We know for sure that some weakly-ordered ISAs like Alpha 21264 did store coalescing in their store buffer, because the manual documents it, along with its limitations on what it can commit and/or read to/from L1d per cycle. Also PowerPC RS64-II and RS64-III, with less detail, in docs linked from a comment here: Are there any modern CPUs where a cached byte store is actually slower than a word store?
People have published papers on how to do (more aggressive?) store coalescing in TSO memory models (like x86), e.g. Non-Speculative Store Coalescing in Total Store Order
Coalescing could allow a store-buffer entry to be freed before its data commits to L1d (presumably only after retirement), if its data is copied to a store to the same line. This could only happen if no stores to other lines separate them, or else it would cause stores to commit (become globally visible) out of program order, violating the memory model. But we think this can happen for any 2 stores to the same line, even the first and last byte.
A problem with this idea is that SB entry allocation is probably a ring buffer, like the ROB. Releasing entries out of order would mean hardware would need to scan every entry to find a free one, and then if they're reallocated out of order then they're not in program order for later stores.

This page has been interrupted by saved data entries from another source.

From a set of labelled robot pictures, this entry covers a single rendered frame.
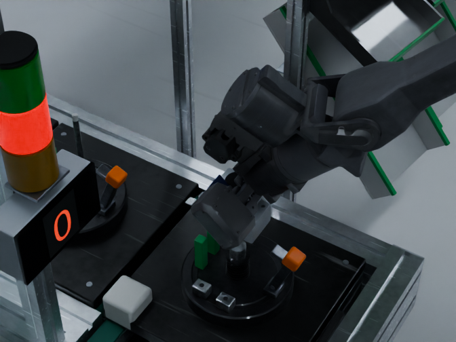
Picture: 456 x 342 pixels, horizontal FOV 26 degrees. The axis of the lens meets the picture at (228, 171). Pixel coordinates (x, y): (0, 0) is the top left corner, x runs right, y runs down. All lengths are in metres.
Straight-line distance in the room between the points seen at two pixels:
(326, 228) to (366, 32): 0.27
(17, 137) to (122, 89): 0.79
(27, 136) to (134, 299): 0.36
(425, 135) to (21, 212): 0.63
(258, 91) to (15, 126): 0.23
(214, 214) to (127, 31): 0.84
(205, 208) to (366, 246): 0.35
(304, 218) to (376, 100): 0.44
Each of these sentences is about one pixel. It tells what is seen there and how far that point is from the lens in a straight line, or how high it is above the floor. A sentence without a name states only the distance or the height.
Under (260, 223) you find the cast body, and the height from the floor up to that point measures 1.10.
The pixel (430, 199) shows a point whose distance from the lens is 1.52.
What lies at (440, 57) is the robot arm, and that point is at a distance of 0.92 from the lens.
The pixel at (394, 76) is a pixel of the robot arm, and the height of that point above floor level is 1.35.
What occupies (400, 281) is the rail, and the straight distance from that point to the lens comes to 1.27.
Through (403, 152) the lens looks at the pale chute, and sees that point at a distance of 1.37.
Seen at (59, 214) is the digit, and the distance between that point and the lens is 0.99.
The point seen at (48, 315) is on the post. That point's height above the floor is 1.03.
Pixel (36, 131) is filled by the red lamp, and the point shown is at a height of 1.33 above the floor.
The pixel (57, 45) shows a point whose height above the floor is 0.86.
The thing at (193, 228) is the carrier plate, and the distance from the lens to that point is 1.30.
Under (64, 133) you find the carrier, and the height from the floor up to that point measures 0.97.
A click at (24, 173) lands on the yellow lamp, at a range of 0.94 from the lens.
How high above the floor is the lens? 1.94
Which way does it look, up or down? 45 degrees down
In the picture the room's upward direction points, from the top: straight up

That could make allocation and store-forwarding much harder so it's probably not plausible.
As discussed in Are two store buffer entries needed for split line/page stores on recent Intel?, it would make sense for an SB entry to hold all of one store even if it spans a cache-line boundary. Cache line boundaries become relevant when committing to L1d cache on leaving the SB. We know that store-forwarding can work for stores that split across a cache line. That seems unlikely if they were split into multiple SB entries in the store ports.
Terminology: I've been using "coalescing" to talk about merging in the store buffer, vs. "write combining" to talk about NT stores that combine in an LFB before (hopefully) doing a full-line write with no RFO. Or stores to WC memory regions which do the same thing.

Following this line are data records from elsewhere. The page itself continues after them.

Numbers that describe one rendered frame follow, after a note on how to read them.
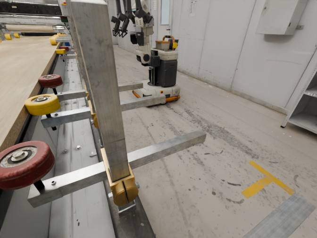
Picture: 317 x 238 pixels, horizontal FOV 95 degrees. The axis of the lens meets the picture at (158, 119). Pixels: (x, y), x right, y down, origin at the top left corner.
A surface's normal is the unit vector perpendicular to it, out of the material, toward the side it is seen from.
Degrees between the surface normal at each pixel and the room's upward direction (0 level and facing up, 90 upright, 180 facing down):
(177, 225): 0
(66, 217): 0
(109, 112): 90
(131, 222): 0
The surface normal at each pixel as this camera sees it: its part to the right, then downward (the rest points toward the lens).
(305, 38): -0.89, 0.23
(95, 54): 0.46, 0.48
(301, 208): 0.02, -0.85
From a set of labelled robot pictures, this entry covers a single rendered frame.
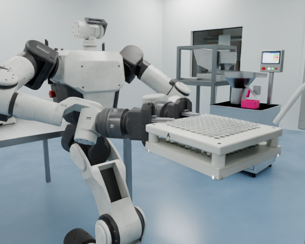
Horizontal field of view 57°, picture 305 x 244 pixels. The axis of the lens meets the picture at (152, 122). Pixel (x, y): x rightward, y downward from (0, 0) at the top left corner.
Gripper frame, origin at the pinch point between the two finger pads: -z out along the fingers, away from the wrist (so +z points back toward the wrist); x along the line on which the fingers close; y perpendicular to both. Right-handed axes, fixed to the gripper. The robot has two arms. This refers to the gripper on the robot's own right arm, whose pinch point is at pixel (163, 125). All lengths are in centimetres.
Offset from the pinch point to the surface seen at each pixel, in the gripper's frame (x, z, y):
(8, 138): 15, 83, -28
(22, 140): 17, 79, -32
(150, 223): 104, 46, -121
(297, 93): -11.5, -27.5, 32.3
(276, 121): -7.5, -25.2, 30.9
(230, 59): -29, 2, -372

This distinction / convention is just something I made up. According to discussion in comments, this might not be standard computer architecture terminology.
Intel's manuals (especially the optimization manual) are written over many years by different authors, and also aren't consistent in their terminology. Take most parts of the optimization manual with a grain of salt especially if it talks about Pentium4. The new sections about Sandybridge and Haswell are reliable, but older parts might have stale advice that's only / mostly relevant for P4 (e.g. inc vs. add 1), or the microarchitectural explanations for some optimization rules might be confusing / wrong. Especially section 3.6.10 Write Combining. The first bullet point about using LFBs to combine stores while waiting for lines to arrive for cache-miss stores to WB memory just doesn't seem plausible, because of memory-ordering rules. See discussion between me and BeeOnRope linked above, and in comments here.
Footnote 1:
A write-combining cache to buffer write-back (or write-through) from inner caches would have a different name. e.g. Bulldozer-family uses 16k write-through L1d caches, with a small 4k write-back buffer. (See Why do L1 and L2 Cache waste space saving the same data? for details and links to even more details. See Cache size estimation on your system? for a rewrite-an-array microbenchmark that slows down beyond 4k on a Bulldozer-family CPU.)
Footnote 2: Some POWER CPUs let other SMT threads snoop retired stores in the store buffer: this can cause different threads to disagree about the global order of stores from other threads. Will two atomic writes to different locations in different threads always be seen in the same order by other threads?
Footnote 3: non-x86 CPUs with weak memory models can commit retired stores in any order, allowing more aggressive coalescing of multiple stores to the same line, and making a cache-miss store not stall commit of other stores.